Но «Страсти» она не позволит засунуть в сумку и увезти как хлам. Нет, не позволит. Она оставит их себе. По крайней мере, это она может сделать. Её Иоганн так любил их, что она даже пыталась их издать, думая о том, каким счастливым это его сделало бы. Она взяла последнюю папку рукописи, конец последнего хора, и повезла её к герру Цейлаху, музыкальному издателю, но ей даже не дали с ним встретиться, сказав, что он очень занят. Наконец он принял её и битых полчаса толковал о том, какой он занятой человек и у него нет ни одной свободной минуты. Да, он знает, что у неё умер муж, и сочувствует ей. Он, её муж, был хорошим музыкантом, но его музыка не нравится народу, а для того чтобы продать музыку в наше время, нужно, чтобы она нравилась слушателям. Однако, чтобы отделаться от неё, он взял ноты, обещав посмотреть их и на следующей неделе сказать, может ли он что-нибудь с ними сделать. Но на следующей неделе он был слишком занят, а потом уехал и когда наконец встретился с ней, то был резок и нетерпелив. Да, он просмотрел сочинение её мужа, и, да, оно оказалось, как он говорил, слишком сложным. Сдвоенный хор — кто может дирижировать в наши дни сдвоенным хором? Затем он стал искать папку, но не мог найти её и разозлился на неё зато, что она отнимает у него время. Не может же он обыскивать всё помещение из-за этих чёртовых нотных листов! В конце концов она ушла с пустыми руками, и теперь «Страсти» оказались даже неполными.
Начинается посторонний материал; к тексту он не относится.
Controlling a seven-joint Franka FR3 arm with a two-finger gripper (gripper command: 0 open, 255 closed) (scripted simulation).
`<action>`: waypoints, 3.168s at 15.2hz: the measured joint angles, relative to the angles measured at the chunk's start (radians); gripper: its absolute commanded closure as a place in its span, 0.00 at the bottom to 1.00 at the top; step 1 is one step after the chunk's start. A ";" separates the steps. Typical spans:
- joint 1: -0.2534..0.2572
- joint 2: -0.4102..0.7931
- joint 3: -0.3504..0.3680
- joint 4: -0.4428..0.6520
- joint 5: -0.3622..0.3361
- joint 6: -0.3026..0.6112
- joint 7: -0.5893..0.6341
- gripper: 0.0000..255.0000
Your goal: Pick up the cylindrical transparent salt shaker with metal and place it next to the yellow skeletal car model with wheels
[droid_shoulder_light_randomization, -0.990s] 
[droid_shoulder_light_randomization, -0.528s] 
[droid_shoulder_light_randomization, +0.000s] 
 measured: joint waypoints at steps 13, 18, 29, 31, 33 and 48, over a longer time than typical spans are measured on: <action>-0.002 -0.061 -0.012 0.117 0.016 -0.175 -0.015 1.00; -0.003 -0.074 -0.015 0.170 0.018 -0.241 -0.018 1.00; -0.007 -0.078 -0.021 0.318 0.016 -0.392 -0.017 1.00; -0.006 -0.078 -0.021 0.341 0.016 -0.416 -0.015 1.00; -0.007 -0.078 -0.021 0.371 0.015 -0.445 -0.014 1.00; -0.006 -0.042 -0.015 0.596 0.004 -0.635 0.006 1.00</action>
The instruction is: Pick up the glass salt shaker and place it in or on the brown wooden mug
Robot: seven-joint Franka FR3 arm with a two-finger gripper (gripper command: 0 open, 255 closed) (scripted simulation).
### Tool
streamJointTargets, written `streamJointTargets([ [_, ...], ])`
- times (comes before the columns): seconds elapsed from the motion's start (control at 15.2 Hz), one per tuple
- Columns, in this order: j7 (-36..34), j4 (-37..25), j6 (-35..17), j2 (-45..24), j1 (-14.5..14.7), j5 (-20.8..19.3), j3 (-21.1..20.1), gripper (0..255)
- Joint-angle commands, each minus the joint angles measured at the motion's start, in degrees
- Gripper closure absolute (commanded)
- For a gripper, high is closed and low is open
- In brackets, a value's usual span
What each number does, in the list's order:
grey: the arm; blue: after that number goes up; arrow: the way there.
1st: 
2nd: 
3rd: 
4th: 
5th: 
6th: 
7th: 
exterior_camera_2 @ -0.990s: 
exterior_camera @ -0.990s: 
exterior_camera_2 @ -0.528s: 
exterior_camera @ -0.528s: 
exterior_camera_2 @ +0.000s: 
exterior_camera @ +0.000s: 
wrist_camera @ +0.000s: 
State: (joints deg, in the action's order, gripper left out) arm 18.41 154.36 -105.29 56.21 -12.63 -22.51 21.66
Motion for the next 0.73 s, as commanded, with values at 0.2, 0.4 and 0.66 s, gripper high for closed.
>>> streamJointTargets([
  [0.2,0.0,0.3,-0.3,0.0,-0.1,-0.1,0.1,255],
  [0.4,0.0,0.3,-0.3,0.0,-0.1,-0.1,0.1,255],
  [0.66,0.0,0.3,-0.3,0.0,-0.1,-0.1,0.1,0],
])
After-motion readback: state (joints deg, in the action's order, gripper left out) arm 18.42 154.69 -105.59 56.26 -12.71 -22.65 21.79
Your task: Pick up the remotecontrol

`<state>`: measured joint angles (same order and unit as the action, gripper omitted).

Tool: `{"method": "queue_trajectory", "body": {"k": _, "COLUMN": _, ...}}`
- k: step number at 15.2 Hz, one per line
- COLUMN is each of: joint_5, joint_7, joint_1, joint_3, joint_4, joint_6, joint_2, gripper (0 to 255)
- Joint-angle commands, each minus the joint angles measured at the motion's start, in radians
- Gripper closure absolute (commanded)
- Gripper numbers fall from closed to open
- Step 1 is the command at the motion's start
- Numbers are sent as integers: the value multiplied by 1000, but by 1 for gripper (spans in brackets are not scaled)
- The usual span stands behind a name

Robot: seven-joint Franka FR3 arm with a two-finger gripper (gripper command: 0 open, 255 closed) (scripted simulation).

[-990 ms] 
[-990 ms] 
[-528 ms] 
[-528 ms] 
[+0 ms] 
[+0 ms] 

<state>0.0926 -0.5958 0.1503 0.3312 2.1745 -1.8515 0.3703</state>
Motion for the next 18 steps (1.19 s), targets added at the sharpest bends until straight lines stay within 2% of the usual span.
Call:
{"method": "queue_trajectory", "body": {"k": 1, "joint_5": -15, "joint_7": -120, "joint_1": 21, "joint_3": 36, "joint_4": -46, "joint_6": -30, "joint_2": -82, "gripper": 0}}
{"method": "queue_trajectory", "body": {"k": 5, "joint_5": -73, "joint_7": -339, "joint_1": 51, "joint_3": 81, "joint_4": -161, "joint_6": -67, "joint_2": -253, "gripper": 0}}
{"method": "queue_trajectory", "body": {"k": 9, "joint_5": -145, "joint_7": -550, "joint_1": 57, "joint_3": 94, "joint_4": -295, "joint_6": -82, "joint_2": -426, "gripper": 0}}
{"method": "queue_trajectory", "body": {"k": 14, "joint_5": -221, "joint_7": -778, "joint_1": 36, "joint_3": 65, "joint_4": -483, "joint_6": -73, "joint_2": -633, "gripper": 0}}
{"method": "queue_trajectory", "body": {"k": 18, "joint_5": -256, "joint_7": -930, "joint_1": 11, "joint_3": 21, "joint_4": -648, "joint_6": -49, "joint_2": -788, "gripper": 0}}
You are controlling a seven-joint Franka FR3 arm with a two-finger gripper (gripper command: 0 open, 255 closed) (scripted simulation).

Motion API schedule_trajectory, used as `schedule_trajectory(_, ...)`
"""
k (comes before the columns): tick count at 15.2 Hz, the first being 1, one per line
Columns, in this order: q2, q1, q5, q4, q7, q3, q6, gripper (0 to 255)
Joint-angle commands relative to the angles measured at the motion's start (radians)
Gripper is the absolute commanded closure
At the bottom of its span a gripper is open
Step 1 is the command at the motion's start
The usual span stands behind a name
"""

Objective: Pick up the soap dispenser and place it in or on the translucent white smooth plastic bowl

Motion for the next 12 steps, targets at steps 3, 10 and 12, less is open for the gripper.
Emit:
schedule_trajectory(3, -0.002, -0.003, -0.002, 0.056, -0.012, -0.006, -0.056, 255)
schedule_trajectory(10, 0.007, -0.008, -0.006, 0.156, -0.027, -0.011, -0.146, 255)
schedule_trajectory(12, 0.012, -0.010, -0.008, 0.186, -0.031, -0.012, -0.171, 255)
Но всё равно она не выбросит их. Какими бы истерзанными они теперь ни были, она будет хранить и защищать их до конца жизни. Кипа старых нот не займёт много места, а ей будет не так одиноко с ними. Она станет смотреть на них, разговаривать с ними, и ей будет казаться, что в комнате находится частичка её Иоганна. Она притворится, что он ушёл куда-нибудь преподавать или дирижировать хором во время воскресной службы и скоро вернётся. Так просто поверить, что тот, кого любишь, вовсе не умер...
Прошло десять лет. Однажды утром в 1760 году на чердаке одного из домов Лейпцига на куче соломы была найдена мёртвой высохшая старушка. Всё её имущество состояло из старой одежды и нескольких предметов кухонной утвари. Она была похоронена в могиле для нищих за счёт городского муниципалитета за два талера и четырнадцать грошей.
Спустя несколько лет через кладбище Святого Иоганна была проложена дорога, и много гробов пришлось переместить — среди них гроб с телом некого Иоганна Себастьяна Баха, бывшего певчего или хормейстера школы — муниципального благотворительного учреждения при церкви Святого Томаса.
Мир не обратил внимания на эти незначительные события. Происходили великие перемены. В далёкой Америке тринадцать восставших колоний боролись за свою независимость. Спустя тринадцать лет в жаркий июльский день Бастилия, королевская тюрьма, была взята штурмом потной вопившей толпой. К полуночи парижане оказались втянутыми в революцию. Когда последние головы падали с гильотины, голодный длинноволосый корсиканский лейтенант по имени Наполеон Бонапарт выступил на сцену и начал действовать. Таким образом, XVIII век, век куртуазности, гавотов и напудренных париков, оканчивался среди рёва канонады, предсмертных хрипов раненых и лавины победных бюллетеней. Когда эхо наполеоновского землетрясения наконец затихло, Европа, потрясённая и обескровленная, обратилась к поэзии, чтобы забыть о своих печалях, и к музыке, чтобы воспеть свои новые надежды. Романтизм расцветал меланхолическими цветами.
Уже почти столетие прошло с тех пор, как слепой лейпцигский хормейстер умер в своей кровати из орехового дерева. Где-то среди бедных и безымянных мертвецов он спал, позабытый всеми, кроме Того, на Кого он возлагал все свои упованья.